═════ Supplied material ═════

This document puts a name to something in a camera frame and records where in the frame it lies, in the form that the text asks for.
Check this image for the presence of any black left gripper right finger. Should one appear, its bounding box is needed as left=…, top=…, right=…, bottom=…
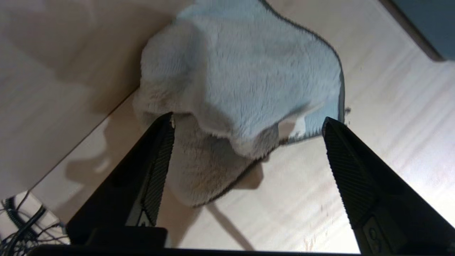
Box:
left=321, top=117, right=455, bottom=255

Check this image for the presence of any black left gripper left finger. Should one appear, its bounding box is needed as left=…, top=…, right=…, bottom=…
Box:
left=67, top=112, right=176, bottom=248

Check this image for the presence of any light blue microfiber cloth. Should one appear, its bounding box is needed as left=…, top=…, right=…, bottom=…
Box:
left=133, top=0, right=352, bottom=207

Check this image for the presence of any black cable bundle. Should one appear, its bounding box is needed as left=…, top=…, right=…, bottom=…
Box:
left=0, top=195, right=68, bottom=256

═════
═════ Supplied material ═════

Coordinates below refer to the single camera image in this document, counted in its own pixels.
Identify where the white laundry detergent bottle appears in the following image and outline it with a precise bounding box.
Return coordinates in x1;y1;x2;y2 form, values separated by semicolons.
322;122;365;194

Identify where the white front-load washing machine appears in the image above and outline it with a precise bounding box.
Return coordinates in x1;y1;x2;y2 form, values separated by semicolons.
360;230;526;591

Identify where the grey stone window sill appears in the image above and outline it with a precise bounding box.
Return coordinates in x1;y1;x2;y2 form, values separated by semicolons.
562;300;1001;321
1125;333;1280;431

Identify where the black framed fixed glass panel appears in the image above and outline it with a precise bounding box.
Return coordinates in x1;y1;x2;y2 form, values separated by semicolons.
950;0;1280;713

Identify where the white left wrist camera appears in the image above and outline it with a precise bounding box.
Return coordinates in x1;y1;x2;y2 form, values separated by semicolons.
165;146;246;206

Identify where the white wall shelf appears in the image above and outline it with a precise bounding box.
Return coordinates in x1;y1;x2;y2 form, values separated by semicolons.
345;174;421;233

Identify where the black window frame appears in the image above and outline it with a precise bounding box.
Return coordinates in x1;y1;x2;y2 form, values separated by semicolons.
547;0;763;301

═════

Required action
Nothing beyond a number is expected: count the lines of the material that hold the string "white".

Output of the exercise
4